Reproduce all of the data below without alteration; exclude every picture.

● ● ●

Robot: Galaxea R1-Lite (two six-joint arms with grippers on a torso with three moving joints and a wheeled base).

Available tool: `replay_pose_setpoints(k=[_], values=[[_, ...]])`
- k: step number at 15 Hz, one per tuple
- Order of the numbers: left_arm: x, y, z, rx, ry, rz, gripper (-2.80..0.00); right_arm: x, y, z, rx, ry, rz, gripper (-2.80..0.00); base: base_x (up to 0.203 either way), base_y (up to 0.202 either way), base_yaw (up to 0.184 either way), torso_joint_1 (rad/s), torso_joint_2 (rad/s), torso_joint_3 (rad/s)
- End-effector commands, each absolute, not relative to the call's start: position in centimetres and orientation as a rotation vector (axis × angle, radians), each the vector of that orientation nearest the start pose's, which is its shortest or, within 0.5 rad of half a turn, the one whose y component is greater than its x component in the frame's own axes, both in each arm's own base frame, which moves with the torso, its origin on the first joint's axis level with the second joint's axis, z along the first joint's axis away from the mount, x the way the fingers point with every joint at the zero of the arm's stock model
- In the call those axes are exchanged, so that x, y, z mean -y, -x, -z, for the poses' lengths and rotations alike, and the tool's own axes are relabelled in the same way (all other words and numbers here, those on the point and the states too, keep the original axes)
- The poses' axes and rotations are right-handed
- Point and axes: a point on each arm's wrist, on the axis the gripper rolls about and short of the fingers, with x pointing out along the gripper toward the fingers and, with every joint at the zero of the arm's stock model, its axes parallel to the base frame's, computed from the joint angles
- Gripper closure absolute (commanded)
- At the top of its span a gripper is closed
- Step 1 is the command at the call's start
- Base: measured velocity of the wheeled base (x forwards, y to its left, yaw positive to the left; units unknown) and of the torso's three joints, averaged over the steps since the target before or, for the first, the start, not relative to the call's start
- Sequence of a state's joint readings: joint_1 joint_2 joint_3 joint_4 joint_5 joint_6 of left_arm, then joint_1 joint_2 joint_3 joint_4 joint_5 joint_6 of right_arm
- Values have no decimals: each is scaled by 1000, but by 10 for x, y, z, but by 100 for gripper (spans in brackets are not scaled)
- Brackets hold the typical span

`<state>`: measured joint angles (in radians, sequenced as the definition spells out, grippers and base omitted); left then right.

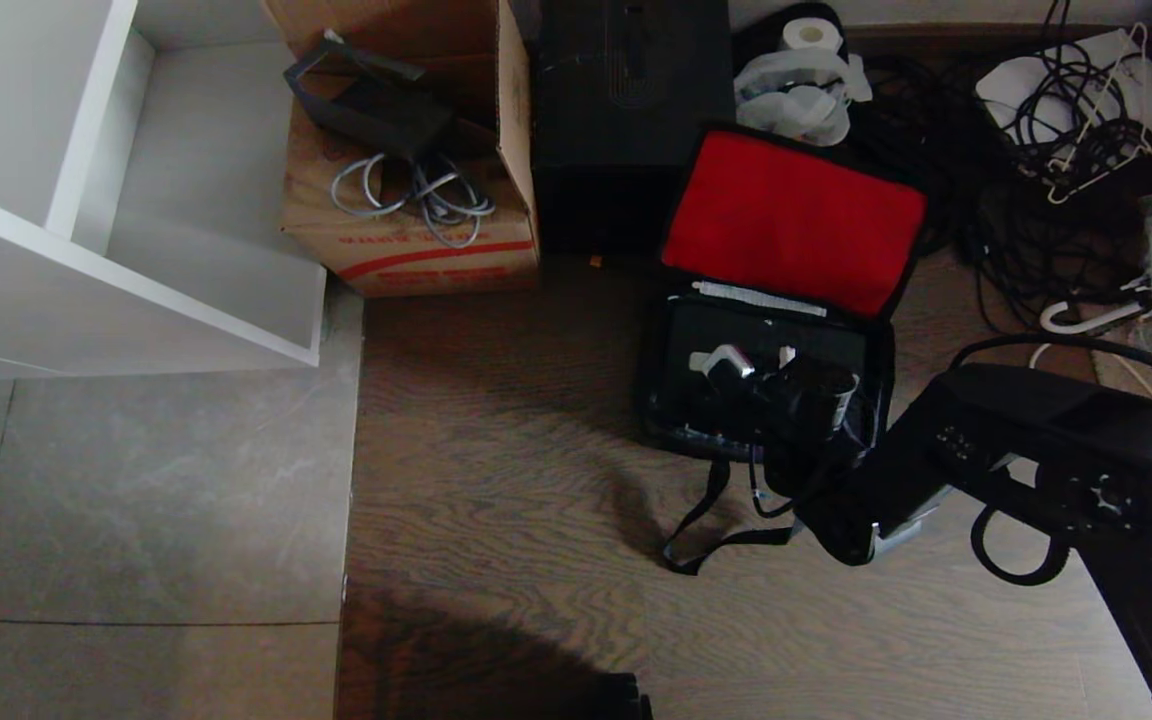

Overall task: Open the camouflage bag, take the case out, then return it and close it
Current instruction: Grip the handle

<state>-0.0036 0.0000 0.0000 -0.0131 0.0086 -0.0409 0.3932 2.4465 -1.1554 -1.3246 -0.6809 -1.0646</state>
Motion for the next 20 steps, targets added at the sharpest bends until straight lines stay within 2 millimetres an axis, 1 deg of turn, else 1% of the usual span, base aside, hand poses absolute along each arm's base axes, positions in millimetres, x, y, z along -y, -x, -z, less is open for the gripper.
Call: replay_pose_setpoints(k=[1,3,5,7,9,11,14,16,17,20], values=[[0,23,-77,14,41,-6,0,-166,-409,-53,-136,1038,263,0,0,0,0,0,0,0],[0,23,-76,12,41,-6,0,-173,-402,-61,-142,1032,282,0,0,0,0,0,0,0],[0,23,-76,12,41,-6,0,-183,-396,-62,-164,1016,288,0,0,0,0,0,0,0],[0,23,-76,12,41,-6,0,-189,-388,-53,-197,988,252,0,0,0,0,0,0,0],[0,23,-77,14,41,-6,0,-199,-381,-50,-216,981,213,0,0,0,0,0,0,0],[0,23,-76,12,41,-6,0,-205,-379,-41,-236,982,209,0,0,0,0,0,0,0],[0,23,-77,13,41,-6,0,-202,-376,-20,-281,1005,193,0,0,0,0,0,0,0],[0,23,-76,12,41,-6,0,-201,-376,-16,-294,1016,186,0,0,0,0,0,0,0],[0,23,-76,12,41,-6,0,-201,-376,-16,-299,1019,183,-280,0,0,0,0,0,0],[0,23,-77,14,42,-6,0,-199,-370,-13,-308,1030,149,-280,0,0,0,0,0,0]])
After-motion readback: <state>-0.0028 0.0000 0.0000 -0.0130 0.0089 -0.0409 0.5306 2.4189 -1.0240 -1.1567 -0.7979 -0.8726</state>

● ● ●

Result for this task:
Robot: Galaxea R1-Lite (two six-joint arms with grippers on a torso with three moving joints and a wheeled base).

Available tool: `replay_pose_setpoints(k=[_], values=[[_, ...]])`
- k: step number at 15 Hz, one per tuple
- Order of the numbers: left_arm: x, y, z, rx, ry, rz, gripper (-2.80..0.00); right_arm: x, y, z, rx, ry, rz, gripper (-2.80..0.00); base: base_x (up to 0.203 either way), base_y (up to 0.202 either way), base_yaw (up to 0.184 either way), torso_joint_1 (rad/s), torso_joint_2 (rad/s), torso_joint_3 (rad/s)
- End-effector commands, each absolute, not relative to the call's start: position in centimetres and orientation as a rotation vector (axis × angle, radians), each the vector of that orientation nearest the start pose's, which is its shortest or, within 0.5 rad of half a turn, the one whose y component is greater than its x component in the frame's own axes, both in each arm's own base frame, which moves with the torso, its origin on the first joint's axis level with the second joint's axis, z along the first joint's axis away from the mount, x the way the fingers point with every joint at the zero of the arm's stock model
- In the call those axes are exchanged, so that x, y, z mean -y, -x, -z, for the poses' lengths and rotations alike, and the tool's own axes are relabelled in the same way (all other words and numbers here, those on the point and the states too, keep the original axes)
- The poses' axes and rotations are right-handed
- Point and axes: a point on each arm's wrist, on the axis the gripper rolls about and short of the fingers, with x pointing out along the gripper toward the fingers and, with every joint at the zero of the arm's stock model, its axes parallel to the base frame's, computed from the joint angles
- Gripper closure absolute (commanded)
- At the top of its span a gripper is closed
- Step 1 is the command at the call's start
- Base: measured velocity of the wheeled base (x forwards, y to its left, yaw positive to the left; units unknown) and of the torso's three joints, averaged over the steps since the target before or, for the first, the start, not relative to the call's start
- Sequence of a state's joint readings: joint_1 joint_2 joint_3 joint_4 joint_5 joint_6 of left_arm, then joint_1 joint_2 joint_3 joint_4 joint_5 joint_6 of right_arm
- Values have no decimals: each is scaled by 1000, but by 10 for x, y, z, but by 100 for gripper (spans in brackets are not scaled)
- Brackets hold the typical span

`<state>`: measured joint angles (in radians, sequenced as the definition spells out, grippers and base omitted); left then right.


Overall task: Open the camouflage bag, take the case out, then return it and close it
Current instruction: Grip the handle

<state>-0.0036 0.0000 0.0000 -0.0131 0.0086 -0.0409 0.3932 2.4465 -1.1554 -1.3246 -0.6809 -1.0646</state>
Motion for the next 20 steps, targets added at the sharpest bends until straight lines stay within 2 millimetres an axis, 1 deg of turn, else 1% of the usual span, base aside, hand poses absolute along each arm's base axes, positions in millimetres, x, y, z along -y, -x, -z, less is open for the gripper.
Call: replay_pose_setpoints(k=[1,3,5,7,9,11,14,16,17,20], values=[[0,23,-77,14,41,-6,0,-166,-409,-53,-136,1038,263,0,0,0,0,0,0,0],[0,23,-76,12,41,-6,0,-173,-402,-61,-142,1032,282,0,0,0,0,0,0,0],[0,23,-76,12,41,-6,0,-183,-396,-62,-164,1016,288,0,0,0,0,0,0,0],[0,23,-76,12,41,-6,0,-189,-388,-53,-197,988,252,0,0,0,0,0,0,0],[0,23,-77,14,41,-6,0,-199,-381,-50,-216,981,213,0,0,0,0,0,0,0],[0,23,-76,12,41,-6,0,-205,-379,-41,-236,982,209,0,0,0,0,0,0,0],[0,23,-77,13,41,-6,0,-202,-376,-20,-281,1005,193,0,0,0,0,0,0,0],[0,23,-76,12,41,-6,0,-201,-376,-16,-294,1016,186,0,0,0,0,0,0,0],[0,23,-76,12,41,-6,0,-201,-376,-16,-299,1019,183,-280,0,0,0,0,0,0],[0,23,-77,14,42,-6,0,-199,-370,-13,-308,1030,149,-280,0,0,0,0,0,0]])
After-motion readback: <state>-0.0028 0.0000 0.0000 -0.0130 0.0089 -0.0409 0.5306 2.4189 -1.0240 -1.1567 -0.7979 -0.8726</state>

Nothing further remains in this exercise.